Brûler les traces du passé efface une part de l’histoire que l’on ne veut plus transmettre aux générations futures. Le passé des Vazimba d’Analamanga en est témoin : l’histoire d’Ambohimitsimbina (Analamanga) est anéantie au profit d’Analamasina (l’actuel Rova). Nul ne connaît l’implantation du premier Rova à Ambohimitsimbina auprès duquel les Vazimba-Antehiroka instauraient leur pouvoir. Il n’est donc pas étonnant que parler du « Vazimba » renvoie à la superstition, aux forces maléfiques, aux créatures hors du commun…et non aux hommes normaux. Pourtant, ces Vazimba ont apporté leur savoir-faire d’origine austronésienne comme l’organisation de l’espace, le culte des ancêtres, l’activité de subsistance, la transformation de la nature pour leur besoin quotidien.
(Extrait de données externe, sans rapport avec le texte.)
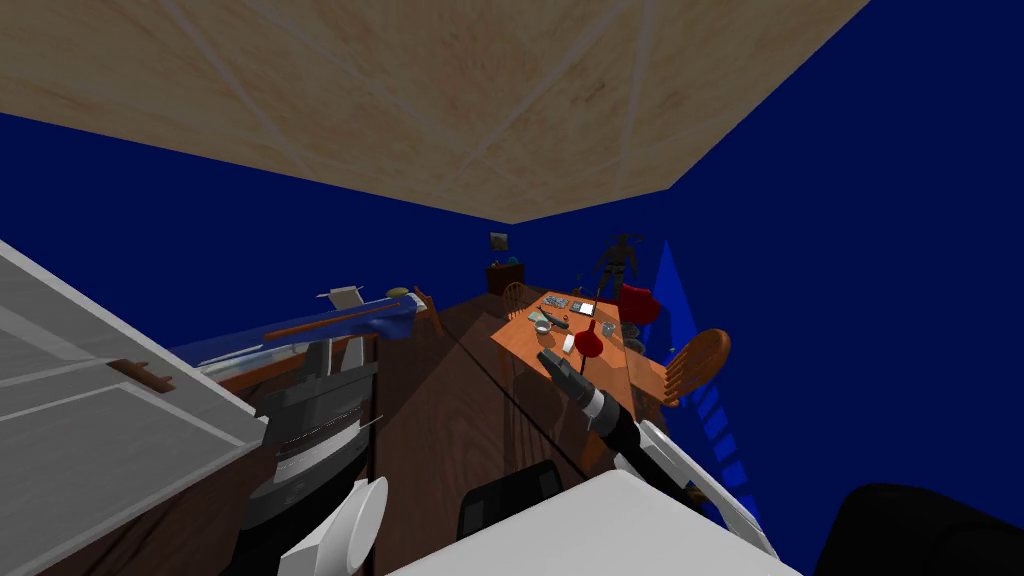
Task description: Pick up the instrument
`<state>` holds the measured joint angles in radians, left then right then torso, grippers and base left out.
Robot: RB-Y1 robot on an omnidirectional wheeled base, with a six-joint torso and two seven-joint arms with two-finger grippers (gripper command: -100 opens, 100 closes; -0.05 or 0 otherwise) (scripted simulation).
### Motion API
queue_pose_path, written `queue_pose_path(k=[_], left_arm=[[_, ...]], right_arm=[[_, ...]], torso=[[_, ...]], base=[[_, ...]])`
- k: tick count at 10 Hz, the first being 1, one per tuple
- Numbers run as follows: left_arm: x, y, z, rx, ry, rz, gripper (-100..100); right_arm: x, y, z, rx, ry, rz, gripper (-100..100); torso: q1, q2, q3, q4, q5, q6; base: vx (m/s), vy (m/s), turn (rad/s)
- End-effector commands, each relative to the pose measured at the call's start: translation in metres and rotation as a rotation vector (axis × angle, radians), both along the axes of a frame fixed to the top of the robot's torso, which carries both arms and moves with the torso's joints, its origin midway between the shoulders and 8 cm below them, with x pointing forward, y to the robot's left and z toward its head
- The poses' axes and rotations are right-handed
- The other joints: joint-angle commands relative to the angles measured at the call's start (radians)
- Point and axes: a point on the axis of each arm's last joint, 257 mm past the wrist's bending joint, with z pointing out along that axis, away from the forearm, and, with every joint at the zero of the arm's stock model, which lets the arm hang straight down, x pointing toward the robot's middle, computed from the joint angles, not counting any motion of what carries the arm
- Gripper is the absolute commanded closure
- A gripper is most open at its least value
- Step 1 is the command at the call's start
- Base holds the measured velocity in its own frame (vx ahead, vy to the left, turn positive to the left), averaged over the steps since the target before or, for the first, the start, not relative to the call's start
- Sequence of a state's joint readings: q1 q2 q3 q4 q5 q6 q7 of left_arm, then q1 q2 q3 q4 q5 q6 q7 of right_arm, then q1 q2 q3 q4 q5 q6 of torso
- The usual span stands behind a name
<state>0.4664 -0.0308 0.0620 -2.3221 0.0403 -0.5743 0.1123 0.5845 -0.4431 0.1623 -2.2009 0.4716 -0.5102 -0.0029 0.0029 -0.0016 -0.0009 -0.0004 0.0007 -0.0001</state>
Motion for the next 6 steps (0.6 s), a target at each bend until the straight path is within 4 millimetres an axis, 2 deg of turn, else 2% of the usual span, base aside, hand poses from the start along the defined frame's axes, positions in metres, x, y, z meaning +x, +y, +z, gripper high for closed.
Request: queue_pose_path(k=[1,2,4,5,6], left_arm=[[0.0,0.0,0.0,0.0,0.0,0.0,0],[0.0,0.0,0.0,0.0,0.0,0.0,0],[0.0,0.0,0.0,0.0,0.0,0.0,0],[0.0,0.0,0.0,0.0,0.0,0.0,0],[0.0,0.0,0.0,0.0,0.0,0.0,0]], right_arm=[[-0.001,0.005,-0.016,-0.067,0.019,0.015,-100],[-0.006,0.011,-0.041,-0.123,0.066,0.041,-100],[-0.008,0.013,-0.046,-0.169,0.058,0.046,-100],[-0.016,0.017,-0.074,-0.237,0.103,0.076,-100],[-0.017,0.018,-0.077,-0.267,0.096,0.08,-100]], torso=[[0.0,0.0,0.0,0.0,0.0,0.0],[0.0,0.0,0.0,0.0,0.0,0.0],[0.0,0.0,0.0,0.0,0.0,0.001],[-0.002,0.001,0.001,0.0,0.0,0.001],[-0.001,0.001,0.001,0.0,0.0,0.0]], base=[[0.031,0.038,0.099],[0.037,0.051,0.192],[0.021,0.023,0.043],[0.024,0.026,0.214],[0.033,0.02,0.117]])
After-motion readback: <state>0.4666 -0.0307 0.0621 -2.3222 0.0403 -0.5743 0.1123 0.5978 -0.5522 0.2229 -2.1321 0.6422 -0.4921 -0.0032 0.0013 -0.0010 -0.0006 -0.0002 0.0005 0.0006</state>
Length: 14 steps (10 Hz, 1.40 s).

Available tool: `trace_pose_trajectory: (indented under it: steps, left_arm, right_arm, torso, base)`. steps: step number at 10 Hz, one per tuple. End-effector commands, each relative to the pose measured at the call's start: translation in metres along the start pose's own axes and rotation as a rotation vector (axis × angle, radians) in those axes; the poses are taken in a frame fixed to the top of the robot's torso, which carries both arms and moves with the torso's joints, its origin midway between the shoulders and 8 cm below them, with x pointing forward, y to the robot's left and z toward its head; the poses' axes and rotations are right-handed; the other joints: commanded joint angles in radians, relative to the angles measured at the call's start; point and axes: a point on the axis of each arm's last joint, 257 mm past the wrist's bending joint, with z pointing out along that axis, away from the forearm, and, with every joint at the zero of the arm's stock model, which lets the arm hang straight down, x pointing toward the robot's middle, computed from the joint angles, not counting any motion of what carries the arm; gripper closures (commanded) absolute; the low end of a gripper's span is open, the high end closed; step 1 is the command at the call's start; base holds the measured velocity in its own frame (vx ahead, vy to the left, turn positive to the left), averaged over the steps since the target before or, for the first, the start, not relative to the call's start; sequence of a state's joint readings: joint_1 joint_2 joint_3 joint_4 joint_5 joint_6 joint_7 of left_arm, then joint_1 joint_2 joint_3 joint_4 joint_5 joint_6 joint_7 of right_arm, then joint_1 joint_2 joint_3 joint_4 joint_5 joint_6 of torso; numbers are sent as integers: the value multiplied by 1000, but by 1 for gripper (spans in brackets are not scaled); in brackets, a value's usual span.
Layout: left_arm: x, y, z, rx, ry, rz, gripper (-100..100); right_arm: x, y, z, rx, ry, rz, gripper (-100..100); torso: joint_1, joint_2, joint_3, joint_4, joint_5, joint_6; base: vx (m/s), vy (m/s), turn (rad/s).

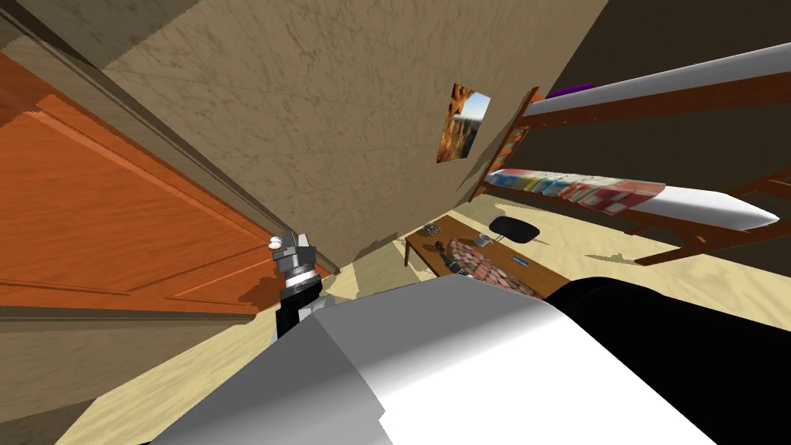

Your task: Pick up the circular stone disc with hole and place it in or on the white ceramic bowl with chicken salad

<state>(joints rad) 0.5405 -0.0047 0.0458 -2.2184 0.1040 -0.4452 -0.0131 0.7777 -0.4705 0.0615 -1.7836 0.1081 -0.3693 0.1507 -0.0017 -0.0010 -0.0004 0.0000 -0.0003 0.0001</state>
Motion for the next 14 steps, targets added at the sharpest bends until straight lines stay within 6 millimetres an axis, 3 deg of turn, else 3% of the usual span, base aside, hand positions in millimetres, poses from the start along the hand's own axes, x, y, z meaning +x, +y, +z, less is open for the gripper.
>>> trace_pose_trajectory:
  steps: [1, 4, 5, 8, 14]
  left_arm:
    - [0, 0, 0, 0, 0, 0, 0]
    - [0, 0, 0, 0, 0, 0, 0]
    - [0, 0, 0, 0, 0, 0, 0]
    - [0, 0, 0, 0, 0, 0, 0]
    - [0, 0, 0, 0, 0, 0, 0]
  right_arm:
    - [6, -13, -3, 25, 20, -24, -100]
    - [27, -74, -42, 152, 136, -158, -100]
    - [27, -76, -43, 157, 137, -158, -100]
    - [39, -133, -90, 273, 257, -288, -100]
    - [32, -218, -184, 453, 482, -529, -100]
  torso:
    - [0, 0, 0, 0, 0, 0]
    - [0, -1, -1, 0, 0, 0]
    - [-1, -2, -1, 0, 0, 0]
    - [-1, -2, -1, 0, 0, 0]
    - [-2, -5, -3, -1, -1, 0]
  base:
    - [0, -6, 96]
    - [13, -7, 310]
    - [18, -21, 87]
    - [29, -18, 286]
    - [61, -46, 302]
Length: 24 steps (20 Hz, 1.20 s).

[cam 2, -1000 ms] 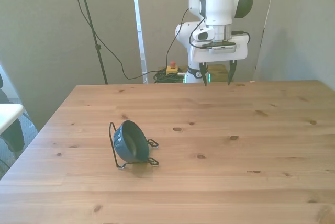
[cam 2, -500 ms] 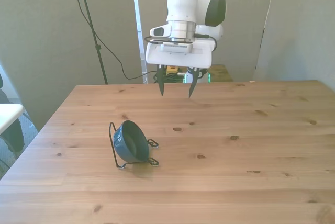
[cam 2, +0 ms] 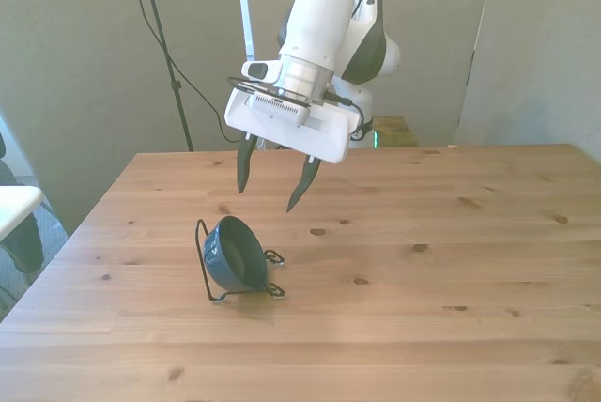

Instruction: Unload the bowl

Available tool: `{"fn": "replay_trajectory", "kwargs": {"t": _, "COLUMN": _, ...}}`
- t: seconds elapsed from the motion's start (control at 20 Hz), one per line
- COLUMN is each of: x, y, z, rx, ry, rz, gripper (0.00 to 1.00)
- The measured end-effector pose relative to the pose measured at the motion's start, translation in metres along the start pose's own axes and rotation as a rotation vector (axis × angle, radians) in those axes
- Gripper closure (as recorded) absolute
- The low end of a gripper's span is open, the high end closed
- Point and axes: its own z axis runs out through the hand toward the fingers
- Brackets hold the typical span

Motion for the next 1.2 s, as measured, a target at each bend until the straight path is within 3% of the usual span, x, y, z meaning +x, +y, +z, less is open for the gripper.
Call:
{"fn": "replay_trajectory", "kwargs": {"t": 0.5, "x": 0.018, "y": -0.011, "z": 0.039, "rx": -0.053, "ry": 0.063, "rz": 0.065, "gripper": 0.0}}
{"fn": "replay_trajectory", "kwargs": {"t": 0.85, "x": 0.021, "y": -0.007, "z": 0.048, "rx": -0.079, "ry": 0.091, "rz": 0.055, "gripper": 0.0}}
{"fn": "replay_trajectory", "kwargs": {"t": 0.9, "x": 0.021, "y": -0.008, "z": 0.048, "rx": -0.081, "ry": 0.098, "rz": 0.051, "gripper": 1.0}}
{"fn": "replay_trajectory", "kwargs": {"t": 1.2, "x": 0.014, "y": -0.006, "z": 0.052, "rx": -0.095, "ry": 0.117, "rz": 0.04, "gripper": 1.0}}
Pourquoi certains d’entre nous ne veulent pas être issus de leurs descendants ? Force est de remettre la vraie histoire des Malagasy fondée sur des preuves concrètes.
Midi Madagasikara. Bon nombre de citoyens ne connaissent pas vraiment l’histoire de notre pays. Est-ce un secret ?
Dr.ANDRIAMANANTENA-RAJOELINORO.
Réécrire l’histoire de Madagascar en fouillant leur racine sous-terre, des témoins veulent avouer nos secrets ! C’est grâce à ces témoignages par exemple que la Mission Archéologique et Paléontologique de la Province de Mahajanga (MAPPM) sur les grottes d’Anjohibe peut situer la première implantation humaine à Madagascar vers 2370/3000 Av-J.C.